From the data below, set down exactly the lines between the one holding "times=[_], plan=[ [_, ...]" and the one holding "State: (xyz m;", inclusive, and no others.

....

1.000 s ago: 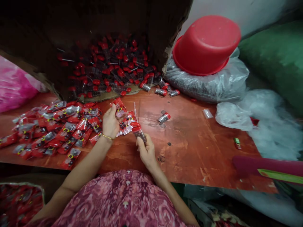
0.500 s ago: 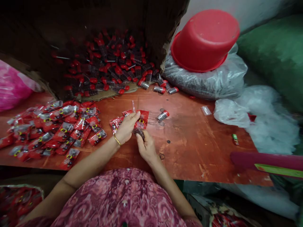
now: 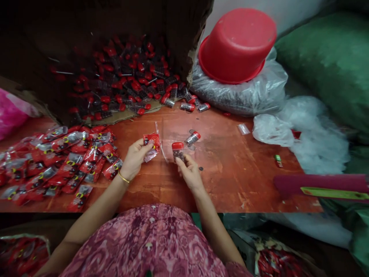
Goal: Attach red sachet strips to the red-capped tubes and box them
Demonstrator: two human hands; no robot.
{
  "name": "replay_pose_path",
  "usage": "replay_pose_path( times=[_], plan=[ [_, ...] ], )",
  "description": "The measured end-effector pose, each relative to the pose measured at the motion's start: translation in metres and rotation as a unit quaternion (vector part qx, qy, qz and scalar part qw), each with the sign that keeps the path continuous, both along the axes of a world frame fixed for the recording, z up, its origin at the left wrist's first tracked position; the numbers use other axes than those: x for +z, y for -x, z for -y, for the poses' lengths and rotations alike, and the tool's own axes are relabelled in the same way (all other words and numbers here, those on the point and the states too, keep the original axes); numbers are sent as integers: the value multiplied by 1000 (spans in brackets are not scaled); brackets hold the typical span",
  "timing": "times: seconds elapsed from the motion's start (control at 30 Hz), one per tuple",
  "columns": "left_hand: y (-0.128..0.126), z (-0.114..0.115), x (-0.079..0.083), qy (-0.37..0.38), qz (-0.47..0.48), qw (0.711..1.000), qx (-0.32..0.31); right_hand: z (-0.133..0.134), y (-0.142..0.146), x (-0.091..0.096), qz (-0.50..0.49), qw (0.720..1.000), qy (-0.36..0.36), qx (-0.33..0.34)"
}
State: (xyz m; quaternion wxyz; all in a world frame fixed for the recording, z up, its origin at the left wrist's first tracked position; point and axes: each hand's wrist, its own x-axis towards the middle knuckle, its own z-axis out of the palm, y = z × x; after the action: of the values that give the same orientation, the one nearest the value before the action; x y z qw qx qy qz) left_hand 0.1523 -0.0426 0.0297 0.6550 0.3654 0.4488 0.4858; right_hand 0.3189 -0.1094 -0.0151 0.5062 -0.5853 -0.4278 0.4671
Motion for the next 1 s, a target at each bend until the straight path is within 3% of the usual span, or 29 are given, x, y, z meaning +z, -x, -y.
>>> replay_pose_path(
  times=[0.1, 0.2, 0.27, 0.33, 0.43, 0.5, 0.57, 0.63, 0.67, 0.77, 0.83, 0.9, 1.0],
  plan=[
    [-3, 8, -4, -36, -40, 997, -50, -1, 7, -4, -33, 999, 14, 6],
    [-4, 12, -8, -36, -59, 994, -89, -7, 6, -12, 75, 996, -48, -21],
    [-4, 13, -10, -33, -76, 991, -108, -11, -1, -18, 221, 972, -61, -46],
    [-2, 14, -11, -49, -107, 984, -133, -14, -9, -18, 357, 930, -40, -76],
    [0, 15, -12, -98, -184, 963, -172, -13, -15, -5, 434, 891, -48, -126],
    [2, 15, -11, -129, -248, 940, -197, -9, -12, 10, 407, 902, -115, -92],
    [4, 14, -9, -151, -289, 917, -230, -5, -5, 23, 350, 921, -172, 8],
    [6, 14, -5, -156, -295, 911, -242, -2, 4, 31, 290, 938, -179, 66],
    [6, 15, -3, -147, -286, 919, -229, -1, 9, 32, 255, 951, -166, 57],
    [2, 22, 0, -72, -194, 965, -163, -1, 23, 25, 106, 989, -90, -54],
    [-4, 31, -4, -17, -101, 986, -130, -3, 33, 17, -2, 993, -44, -112],
    [-11, 39, -10, 7, -47, 996, -75, -3, 45, 10, -65, 989, -22, -130],
    [-16, 46, -19, 12, -65, 997, 32, -1, 58, 4, -58, 993, -19, -100]
  ],
)
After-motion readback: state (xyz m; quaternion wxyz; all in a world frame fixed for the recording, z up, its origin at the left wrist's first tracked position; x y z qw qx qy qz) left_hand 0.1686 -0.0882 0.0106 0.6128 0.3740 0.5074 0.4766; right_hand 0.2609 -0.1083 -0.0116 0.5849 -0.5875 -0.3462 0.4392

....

■ **Response for this exercise**:
  "usage": "replay_pose_path( times=[_], plan=[ [_, ...] ], )",
  "description": "The measured end-effector pose, each relative to the pose measured at the motion's start: translation in metres and rotation as a unit quaternion (vector part qx, qy, qz and scalar part qw), each with the sign that keeps the path continuous, both along the axes of a world frame fixed for the recording, z up, its origin at the left wrist's first tracked position; the numbers use other axes than those: x for +z, y for -x, z for -y, for the poses' lengths and rotations alike, and the tool's own axes are relabelled in the same way (all other words and numbers here, those on the point and the states too, keep the original axes); numbers are sent as integers: the value multiplied by 1000 (spans in brackets are not scaled); brackets hold the typical span",
  "timing": "times: seconds elapsed from the motion's start (control at 30 Hz), one per tuple",
  "columns": "left_hand: y (-0.128..0.126), z (-0.114..0.115), x (-0.079..0.083), qy (-0.37..0.38), qz (-0.47..0.48), qw (0.711..1.000), qx (-0.32..0.31); right_hand: z (-0.133..0.134), y (-0.142..0.146), x (-0.091..0.096), qz (-0.50..0.49), qw (0.720..1.000), qy (-0.36..0.36), qx (-0.33..0.34)"
}
State: (xyz m; quaternion wxyz; all in a world frame fixed for the recording, z up, its origin at the left wrist's first tracked position; point and axes: each hand's wrist, its own x-axis towards the middle knuckle, its own z-axis out of the palm, y = z × x; after the action: of the values that give the same orientation, the one nearest the value before the action; x y z qw qx qy qz) left_hand 0.1523 -0.0426 0.0297 0.6550 0.3654 0.4488 0.4858; right_hand 0.3189 -0.1094 -0.0151 0.5062 -0.5853 -0.4278 0.4671

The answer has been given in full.